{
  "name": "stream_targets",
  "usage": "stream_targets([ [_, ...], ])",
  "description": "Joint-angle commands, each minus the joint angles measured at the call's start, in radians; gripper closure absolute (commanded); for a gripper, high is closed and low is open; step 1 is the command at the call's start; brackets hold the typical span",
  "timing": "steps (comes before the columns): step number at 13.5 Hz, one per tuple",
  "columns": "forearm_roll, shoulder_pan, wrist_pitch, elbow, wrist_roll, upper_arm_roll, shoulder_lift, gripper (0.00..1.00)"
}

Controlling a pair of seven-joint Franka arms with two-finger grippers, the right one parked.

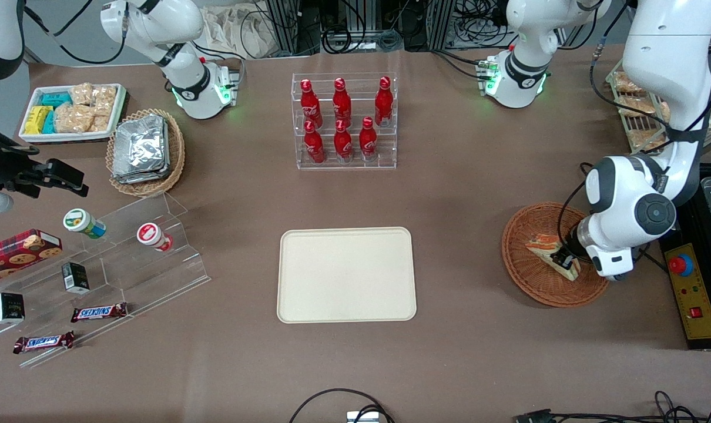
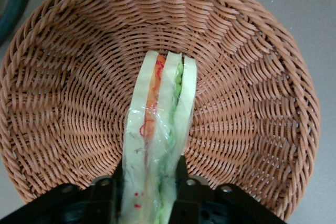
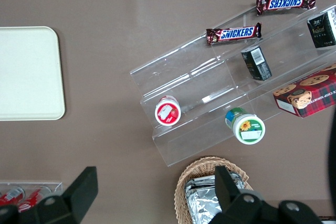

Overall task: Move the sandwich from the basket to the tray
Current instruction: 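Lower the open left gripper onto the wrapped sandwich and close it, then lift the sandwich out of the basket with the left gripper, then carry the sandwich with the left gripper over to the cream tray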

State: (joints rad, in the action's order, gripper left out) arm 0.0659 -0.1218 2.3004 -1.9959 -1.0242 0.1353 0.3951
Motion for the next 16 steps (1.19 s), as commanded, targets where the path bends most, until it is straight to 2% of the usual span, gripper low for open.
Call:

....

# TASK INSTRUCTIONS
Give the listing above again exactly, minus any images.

# EXERCISE RESPONSE
{
  "name": "stream_targets",
  "usage": "stream_targets([ [_, ...], ])",
  "description": "Joint-angle commands, each minus the joint angles measured at the call's start, in radians; gripper closure absolute (commanded); for a gripper, high is closed and low is open; step 1 is the command at the call's start; brackets hold the typical span",
  "timing": "steps (comes before the columns): step number at 13.5 Hz, one per tuple",
  "columns": "forearm_roll, shoulder_pan, wrist_pitch, elbow, wrist_roll, upper_arm_roll, shoulder_lift, gripper (0.00..1.00)"
}

Controlling a pair of seven-joint Franka arms with two-finger grippers, the right one parked.


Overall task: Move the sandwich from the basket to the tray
Current instruction: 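Lower the open left gripper onto the wrapped sandwich and close it, then lift the sandwich out of the basket with the left gripper, then carry the sandwich with the left gripper over to the cream tray
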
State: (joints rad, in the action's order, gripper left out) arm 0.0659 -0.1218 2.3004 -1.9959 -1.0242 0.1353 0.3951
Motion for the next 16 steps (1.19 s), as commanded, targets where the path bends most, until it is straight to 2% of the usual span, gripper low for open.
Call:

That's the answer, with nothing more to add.